- Education: University of Alberta
- Occupations: actor, playwright
- Writing career
- Notable works: Body Politic, Casey and Diana

= Nick Green (writer) =

Canadian actor and playwright

Nick Green is a Canadian actor and playwright. He won the Dora Mavor Moore Award for Outstanding New Play in 2017 for his play Body Politic, a dramatization of the history of the Canadian LGBTQ newsmagazine The Body Politic.
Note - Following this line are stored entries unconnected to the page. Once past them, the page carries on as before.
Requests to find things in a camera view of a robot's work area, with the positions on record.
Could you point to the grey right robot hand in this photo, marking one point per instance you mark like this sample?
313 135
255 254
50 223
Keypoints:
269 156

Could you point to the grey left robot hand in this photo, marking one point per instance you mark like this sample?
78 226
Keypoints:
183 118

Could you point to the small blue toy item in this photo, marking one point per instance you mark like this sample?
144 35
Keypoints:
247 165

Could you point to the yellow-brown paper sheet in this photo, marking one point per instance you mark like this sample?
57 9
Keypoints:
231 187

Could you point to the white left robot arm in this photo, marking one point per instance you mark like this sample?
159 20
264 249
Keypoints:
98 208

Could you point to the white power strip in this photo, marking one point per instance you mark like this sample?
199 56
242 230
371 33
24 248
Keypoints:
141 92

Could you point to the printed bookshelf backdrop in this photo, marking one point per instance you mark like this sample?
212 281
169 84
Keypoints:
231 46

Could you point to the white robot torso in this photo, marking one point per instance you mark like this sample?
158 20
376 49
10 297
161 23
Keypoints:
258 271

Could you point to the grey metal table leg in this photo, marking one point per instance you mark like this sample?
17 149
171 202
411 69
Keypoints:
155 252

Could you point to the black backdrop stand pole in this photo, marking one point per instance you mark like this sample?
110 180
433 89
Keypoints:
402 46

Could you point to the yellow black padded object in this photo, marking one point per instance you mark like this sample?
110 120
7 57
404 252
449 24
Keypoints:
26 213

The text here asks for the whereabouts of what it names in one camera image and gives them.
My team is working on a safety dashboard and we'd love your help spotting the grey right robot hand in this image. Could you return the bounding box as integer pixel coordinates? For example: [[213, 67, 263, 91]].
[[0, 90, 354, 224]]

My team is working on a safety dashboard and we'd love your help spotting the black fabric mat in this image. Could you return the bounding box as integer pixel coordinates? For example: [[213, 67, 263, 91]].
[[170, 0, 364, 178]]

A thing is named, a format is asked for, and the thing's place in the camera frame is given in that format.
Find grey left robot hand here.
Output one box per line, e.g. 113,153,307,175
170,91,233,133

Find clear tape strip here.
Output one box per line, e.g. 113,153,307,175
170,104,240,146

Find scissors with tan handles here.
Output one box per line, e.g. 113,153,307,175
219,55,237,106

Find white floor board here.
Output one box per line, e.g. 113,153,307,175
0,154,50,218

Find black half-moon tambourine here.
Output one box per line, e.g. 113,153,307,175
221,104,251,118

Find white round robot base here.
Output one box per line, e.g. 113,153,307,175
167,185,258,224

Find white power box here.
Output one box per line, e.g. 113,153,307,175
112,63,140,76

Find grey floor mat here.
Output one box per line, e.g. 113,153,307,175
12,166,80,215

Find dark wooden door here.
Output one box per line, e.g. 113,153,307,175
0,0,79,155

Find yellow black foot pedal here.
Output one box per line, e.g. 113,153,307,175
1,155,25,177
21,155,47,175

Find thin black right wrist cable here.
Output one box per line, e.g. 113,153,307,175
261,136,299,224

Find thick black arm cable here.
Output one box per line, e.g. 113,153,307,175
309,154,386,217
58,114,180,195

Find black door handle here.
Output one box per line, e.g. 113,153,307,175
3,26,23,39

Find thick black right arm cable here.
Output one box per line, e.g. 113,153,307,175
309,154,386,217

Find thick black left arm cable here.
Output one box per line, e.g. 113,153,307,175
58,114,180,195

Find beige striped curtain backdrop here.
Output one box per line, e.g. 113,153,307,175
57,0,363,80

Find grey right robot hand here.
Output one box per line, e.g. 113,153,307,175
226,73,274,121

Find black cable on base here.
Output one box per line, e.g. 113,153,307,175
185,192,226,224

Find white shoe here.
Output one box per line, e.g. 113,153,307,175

A graduate of the University of Alberta, his prior plays have included Gayface, On the Wire, Undercovered, Coffee Dad, Chicken Mom and the Fabulous Buddha Boy, Under the Big Top, and Bearded Lady.

In 2020, after a production of his newest play was cancelled due to the COVID-19 pandemic, Green launched Social Distancing Festival, a website where arts professionals could share works online.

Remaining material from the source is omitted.